Author | : Lynn Downey |
Publisher | : University of Oklahoma Press |
Total Pages | : 302 |
Release | : 2022-03-03 |
ISBN-10 | : 9780806190440 |
ISBN-13 | : 0806190442 |
Rating | : 4/5 (40 Downloads) |
Viewers of films and television shows might imagine the dude ranch as something not quite legitimate, a place where city dwellers pretend to be cowboys in amusingly inauthentic fashion. But the tradition of the dude ranch, America’s original western vacation, is much more interesting and deeply connected with the culture and history of the American West. In American Dude Ranch, Lynn Downey opens new perspectives on this buckaroo getaway, with all its implications for deciphering the American imagination. Dude ranching began in the 1880s when cattle ranches ruled the West. Men, and a few women, left the comforts of their eastern lives to experience the world of the cowboy.

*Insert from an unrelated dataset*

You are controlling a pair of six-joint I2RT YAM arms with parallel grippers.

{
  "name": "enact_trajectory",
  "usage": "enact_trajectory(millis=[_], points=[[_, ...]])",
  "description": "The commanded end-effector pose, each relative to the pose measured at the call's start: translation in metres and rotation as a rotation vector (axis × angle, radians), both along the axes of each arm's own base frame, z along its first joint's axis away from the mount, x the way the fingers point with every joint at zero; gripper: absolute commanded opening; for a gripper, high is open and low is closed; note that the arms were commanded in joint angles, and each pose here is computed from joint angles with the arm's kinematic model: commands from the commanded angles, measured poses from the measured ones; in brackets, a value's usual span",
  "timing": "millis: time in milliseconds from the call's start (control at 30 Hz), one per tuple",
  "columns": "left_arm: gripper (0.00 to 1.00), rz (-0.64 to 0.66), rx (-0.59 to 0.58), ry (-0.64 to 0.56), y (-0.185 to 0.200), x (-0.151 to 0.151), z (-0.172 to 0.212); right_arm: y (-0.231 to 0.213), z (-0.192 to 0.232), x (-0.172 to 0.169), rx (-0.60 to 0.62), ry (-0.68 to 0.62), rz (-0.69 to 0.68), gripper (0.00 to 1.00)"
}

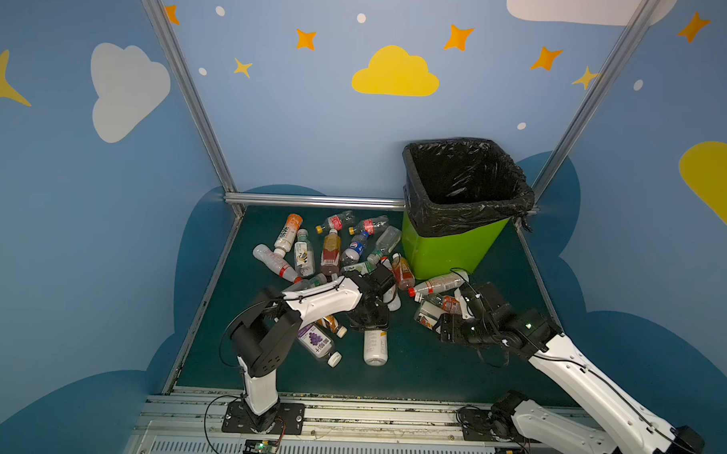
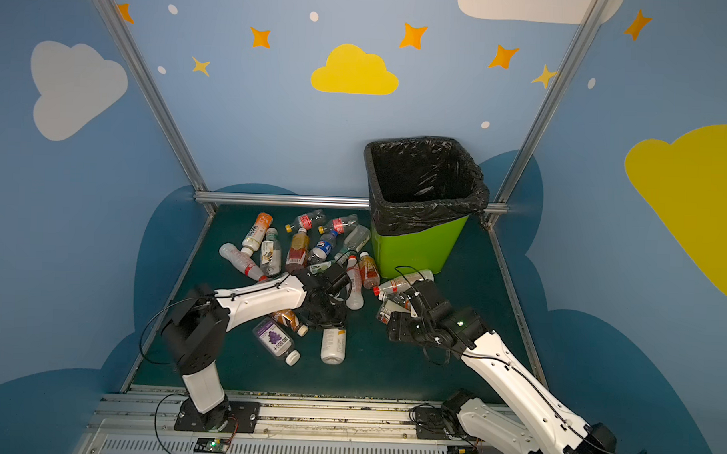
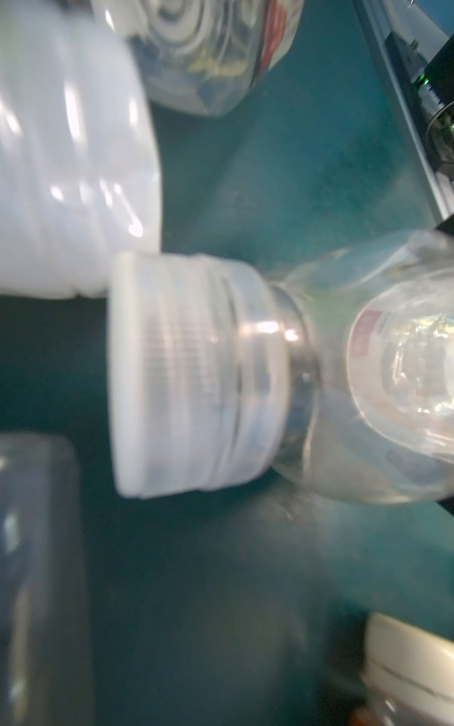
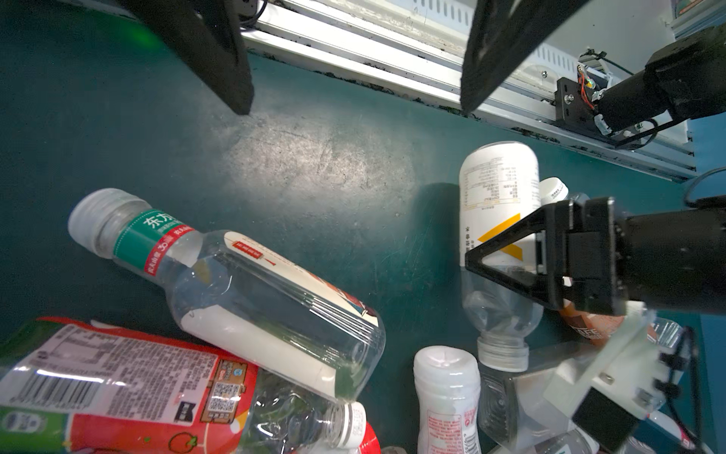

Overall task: Throw the plastic bottles in the bin
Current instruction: 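Lift the yellow-V-label bottle over the bin and open the left gripper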

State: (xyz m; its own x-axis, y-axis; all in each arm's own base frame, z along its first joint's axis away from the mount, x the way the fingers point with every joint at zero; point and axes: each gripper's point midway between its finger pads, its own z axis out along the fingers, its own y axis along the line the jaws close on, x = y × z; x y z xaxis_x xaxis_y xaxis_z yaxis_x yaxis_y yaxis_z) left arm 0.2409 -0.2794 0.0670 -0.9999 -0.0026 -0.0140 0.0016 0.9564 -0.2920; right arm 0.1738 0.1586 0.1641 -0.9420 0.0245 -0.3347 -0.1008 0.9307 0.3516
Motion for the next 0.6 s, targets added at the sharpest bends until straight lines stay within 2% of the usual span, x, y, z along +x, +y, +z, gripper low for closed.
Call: enact_trajectory(millis=[0,133,300,400,467,567], points=[[0.62,0.074,-0.010,-0.047,0.022,0.011,0.035,0.003,0.003,0.002,0.000,-0.013,0.018,0.83],[0.62,0.184,-0.088,-0.139,0.045,0.043,0.082,0.007,0.003,0.004,0.002,-0.006,0.031,0.83],[0.62,0.252,-0.301,-0.404,0.044,0.108,0.180,0.011,0.008,0.012,-0.006,-0.014,0.043,0.83],[0.62,0.205,-0.472,-0.614,0.016,0.155,0.264,0.016,0.014,0.019,-0.006,-0.019,0.048,0.83],[0.61,0.133,-0.634,-0.760,-0.018,0.187,0.332,0.021,0.018,0.025,-0.007,-0.021,0.059,0.83],[0.62,0.039,-0.816,-1.000,-0.068,0.221,0.426,0.028,0.024,0.033,-0.010,-0.019,0.076,0.83]])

But by the end of the century, the cattleman’s West was fading, and many ranchers turned to wrangling dudes instead of livestock. What began as a way for ranching to survive became a new industry, and as the twentieth century progressed, the dude ranch wove its way into American life and culture. Wyoming dude ranches hosted silent picture shoots, superstars such as Gene Autry were featured in dude film plots, fashion designers and companies like Levi Strauss & Co. replicated the films’ western styles, and novelists Zane Grey and Mary Roberts Rinehart moved dude ranching into popular literature. Downey follows dude ranching across the years, tracing its influence on everything from clothing to cooking and showing how ranchers adapted to changing times and vacation trends. Her book also offers a rare look at women’s place in this story, as they found personal and professional satisfaction in running their own dude ranches. However contested and complicated, western history is one of America’s national origin stories that we turn to in times of cultural upheaval. Dude ranches provide a tangible link from the real to the imagined past, and their persistence and popularity demonstrate how significant this link remains. This book tells their story—in all its familiar, eccentric, and often surprising detail.